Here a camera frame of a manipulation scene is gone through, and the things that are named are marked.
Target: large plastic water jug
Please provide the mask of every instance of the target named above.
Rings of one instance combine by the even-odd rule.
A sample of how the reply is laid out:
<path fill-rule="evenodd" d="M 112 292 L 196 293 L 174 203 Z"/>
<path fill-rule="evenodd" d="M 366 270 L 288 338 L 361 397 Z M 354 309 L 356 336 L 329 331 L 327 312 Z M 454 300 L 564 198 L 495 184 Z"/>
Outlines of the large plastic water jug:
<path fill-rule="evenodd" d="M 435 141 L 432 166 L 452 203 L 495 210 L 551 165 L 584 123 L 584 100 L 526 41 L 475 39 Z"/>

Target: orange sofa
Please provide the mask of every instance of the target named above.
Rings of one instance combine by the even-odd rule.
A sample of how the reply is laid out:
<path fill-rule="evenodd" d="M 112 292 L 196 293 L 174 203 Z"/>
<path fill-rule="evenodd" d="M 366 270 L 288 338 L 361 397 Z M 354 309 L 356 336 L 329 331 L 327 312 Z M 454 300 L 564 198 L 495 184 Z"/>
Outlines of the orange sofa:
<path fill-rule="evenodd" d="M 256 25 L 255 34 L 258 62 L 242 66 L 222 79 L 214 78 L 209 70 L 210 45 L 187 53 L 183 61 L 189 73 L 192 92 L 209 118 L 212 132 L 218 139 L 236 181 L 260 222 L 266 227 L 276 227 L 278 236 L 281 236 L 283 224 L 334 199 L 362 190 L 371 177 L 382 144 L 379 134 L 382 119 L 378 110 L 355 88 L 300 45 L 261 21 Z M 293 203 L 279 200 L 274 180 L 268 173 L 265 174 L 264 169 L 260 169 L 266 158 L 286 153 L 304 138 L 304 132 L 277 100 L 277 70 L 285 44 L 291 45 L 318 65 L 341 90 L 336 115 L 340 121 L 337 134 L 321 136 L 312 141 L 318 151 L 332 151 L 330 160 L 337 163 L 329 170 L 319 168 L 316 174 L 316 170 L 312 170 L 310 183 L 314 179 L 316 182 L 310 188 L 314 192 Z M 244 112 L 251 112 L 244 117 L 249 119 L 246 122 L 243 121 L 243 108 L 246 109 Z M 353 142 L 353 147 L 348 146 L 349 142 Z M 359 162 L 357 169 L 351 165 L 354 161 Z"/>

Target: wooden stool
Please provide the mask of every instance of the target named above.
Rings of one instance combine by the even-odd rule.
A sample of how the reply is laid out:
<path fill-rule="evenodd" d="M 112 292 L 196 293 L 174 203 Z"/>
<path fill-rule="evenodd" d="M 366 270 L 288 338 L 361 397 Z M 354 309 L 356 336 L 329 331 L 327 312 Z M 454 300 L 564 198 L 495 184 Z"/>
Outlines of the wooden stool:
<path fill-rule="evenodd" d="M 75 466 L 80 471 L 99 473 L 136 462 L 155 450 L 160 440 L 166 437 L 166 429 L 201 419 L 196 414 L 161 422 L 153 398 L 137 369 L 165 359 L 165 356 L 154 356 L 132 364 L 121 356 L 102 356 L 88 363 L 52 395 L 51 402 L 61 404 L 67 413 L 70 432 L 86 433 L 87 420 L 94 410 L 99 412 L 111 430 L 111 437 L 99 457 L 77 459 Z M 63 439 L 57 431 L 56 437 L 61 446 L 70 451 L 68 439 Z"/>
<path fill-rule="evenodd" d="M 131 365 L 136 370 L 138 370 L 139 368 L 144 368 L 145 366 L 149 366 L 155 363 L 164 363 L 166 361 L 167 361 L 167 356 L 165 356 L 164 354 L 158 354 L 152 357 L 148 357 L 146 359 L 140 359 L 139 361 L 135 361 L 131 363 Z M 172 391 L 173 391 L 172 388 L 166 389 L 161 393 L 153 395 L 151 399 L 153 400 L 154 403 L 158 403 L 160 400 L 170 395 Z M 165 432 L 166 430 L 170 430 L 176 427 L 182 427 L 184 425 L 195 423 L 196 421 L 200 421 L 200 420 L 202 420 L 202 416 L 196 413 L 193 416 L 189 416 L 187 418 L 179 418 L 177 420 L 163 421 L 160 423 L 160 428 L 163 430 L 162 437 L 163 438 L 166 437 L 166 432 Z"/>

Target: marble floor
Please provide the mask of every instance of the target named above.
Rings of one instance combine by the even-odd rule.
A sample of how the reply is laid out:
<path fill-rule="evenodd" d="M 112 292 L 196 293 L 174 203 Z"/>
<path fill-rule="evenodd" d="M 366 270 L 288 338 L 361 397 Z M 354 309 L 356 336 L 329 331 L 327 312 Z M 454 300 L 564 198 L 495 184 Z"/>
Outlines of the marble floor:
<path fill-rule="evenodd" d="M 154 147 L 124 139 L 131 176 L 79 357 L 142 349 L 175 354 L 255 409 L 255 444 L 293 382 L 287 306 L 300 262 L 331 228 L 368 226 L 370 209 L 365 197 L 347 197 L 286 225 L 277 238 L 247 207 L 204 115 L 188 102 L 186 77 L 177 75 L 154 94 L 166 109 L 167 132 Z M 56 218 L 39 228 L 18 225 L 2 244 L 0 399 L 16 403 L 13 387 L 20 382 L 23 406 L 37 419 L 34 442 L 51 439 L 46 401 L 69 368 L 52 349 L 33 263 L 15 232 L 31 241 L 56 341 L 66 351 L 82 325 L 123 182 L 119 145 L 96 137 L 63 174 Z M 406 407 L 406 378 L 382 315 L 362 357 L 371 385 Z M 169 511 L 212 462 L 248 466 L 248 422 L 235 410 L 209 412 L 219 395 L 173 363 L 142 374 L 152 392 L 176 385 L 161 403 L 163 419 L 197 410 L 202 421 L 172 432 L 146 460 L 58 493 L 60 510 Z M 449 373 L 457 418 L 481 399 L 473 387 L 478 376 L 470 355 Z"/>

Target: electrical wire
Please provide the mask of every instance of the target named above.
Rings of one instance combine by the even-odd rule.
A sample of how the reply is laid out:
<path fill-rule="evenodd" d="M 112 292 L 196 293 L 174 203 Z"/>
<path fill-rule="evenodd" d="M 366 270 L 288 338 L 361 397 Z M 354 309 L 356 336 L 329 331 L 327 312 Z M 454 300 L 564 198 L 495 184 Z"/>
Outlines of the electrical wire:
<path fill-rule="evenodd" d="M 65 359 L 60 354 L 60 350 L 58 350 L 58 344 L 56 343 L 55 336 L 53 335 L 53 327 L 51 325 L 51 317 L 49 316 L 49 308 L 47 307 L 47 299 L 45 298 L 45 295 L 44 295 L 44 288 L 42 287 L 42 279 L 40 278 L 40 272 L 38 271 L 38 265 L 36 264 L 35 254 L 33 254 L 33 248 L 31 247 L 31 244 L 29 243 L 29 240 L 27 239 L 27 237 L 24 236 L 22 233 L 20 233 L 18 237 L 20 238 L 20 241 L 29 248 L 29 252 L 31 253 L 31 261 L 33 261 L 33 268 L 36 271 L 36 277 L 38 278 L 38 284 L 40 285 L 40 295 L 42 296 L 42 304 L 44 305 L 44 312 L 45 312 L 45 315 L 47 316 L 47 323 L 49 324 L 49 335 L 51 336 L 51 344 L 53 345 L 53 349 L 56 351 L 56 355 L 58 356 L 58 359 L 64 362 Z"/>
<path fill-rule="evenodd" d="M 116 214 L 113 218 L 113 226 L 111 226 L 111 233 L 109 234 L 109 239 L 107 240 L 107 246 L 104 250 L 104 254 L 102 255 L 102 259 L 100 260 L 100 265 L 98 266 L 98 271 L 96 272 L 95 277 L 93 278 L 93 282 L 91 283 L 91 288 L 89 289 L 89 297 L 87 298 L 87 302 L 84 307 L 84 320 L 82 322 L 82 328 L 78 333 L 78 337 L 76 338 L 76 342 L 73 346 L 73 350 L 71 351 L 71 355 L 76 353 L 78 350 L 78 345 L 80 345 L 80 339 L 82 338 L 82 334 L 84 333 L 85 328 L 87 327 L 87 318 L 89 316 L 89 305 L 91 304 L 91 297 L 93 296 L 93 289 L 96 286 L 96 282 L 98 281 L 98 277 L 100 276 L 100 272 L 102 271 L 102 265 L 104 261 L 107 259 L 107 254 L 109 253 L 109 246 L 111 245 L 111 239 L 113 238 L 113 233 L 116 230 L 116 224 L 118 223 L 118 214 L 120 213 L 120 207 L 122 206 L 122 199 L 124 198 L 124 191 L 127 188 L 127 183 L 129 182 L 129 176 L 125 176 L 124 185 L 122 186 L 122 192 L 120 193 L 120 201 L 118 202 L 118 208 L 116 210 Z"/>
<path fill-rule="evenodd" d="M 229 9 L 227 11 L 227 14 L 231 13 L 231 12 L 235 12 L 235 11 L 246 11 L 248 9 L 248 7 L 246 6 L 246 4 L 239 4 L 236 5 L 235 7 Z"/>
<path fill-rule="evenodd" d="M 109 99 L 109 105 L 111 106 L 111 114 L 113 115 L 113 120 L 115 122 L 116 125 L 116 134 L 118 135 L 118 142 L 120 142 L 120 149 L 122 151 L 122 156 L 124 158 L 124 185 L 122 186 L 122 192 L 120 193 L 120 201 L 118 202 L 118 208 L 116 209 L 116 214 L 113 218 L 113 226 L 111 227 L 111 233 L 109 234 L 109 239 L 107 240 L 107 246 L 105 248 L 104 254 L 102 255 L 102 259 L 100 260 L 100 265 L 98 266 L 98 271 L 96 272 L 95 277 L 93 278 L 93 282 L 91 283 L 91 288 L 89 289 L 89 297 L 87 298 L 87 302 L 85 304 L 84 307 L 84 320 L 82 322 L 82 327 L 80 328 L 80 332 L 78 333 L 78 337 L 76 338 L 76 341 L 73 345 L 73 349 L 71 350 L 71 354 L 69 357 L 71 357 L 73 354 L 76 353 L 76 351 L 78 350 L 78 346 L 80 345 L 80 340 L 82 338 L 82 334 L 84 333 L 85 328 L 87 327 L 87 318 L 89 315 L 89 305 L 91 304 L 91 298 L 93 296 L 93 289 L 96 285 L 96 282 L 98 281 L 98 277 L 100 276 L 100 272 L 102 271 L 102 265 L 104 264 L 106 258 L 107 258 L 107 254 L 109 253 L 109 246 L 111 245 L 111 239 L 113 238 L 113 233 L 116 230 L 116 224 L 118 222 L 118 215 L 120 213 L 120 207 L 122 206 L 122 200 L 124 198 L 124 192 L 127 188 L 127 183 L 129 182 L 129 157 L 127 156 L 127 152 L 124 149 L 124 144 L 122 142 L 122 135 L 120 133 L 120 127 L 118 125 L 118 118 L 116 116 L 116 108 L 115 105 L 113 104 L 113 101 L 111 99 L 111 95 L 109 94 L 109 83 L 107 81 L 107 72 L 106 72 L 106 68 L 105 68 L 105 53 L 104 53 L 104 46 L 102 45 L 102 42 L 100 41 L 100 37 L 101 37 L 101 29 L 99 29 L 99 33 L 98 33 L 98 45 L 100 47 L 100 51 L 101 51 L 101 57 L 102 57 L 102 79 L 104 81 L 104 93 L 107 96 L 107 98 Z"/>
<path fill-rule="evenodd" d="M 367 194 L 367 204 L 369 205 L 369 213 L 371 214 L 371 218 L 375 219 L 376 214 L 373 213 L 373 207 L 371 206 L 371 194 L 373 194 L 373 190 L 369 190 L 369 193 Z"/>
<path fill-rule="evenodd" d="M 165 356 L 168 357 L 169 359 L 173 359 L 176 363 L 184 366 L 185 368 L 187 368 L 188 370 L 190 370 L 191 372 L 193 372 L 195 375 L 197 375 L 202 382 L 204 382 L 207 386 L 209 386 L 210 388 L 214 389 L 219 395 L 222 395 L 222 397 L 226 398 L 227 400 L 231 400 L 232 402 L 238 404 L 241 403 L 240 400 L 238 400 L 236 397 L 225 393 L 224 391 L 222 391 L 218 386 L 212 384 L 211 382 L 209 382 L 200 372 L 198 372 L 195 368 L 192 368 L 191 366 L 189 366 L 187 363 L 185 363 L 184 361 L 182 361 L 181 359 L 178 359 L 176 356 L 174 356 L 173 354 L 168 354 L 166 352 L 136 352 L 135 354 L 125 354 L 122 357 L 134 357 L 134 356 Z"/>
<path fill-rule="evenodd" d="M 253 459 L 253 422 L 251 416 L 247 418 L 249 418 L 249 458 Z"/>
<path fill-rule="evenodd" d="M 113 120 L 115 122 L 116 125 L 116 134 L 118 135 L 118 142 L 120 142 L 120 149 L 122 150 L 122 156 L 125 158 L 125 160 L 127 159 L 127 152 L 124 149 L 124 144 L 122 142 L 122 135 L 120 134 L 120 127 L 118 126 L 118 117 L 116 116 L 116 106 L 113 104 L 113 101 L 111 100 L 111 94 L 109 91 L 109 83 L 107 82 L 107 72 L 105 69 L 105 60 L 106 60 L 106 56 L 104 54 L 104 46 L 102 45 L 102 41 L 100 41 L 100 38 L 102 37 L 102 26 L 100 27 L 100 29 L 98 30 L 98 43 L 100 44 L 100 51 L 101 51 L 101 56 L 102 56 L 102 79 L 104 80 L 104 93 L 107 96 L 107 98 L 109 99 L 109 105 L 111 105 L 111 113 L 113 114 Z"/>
******
Activity: Please print the records above exactly from their first line. End with the line containing "Target: orange sofa", and include it.

Result:
Here a camera frame of a manipulation scene is gone through, and the things that are named are marked.
Target: large plastic water jug
Please provide the mask of every instance of the target named above.
Rings of one instance combine by the even-odd rule.
A sample of how the reply is laid out:
<path fill-rule="evenodd" d="M 112 292 L 196 293 L 174 203 Z"/>
<path fill-rule="evenodd" d="M 366 270 L 288 338 L 361 397 Z M 354 309 L 356 336 L 329 331 L 327 312 Z M 454 300 L 564 198 L 495 184 Z"/>
Outlines of the large plastic water jug:
<path fill-rule="evenodd" d="M 435 141 L 432 166 L 452 203 L 495 210 L 551 165 L 584 123 L 584 100 L 526 41 L 475 39 Z"/>

Target: orange sofa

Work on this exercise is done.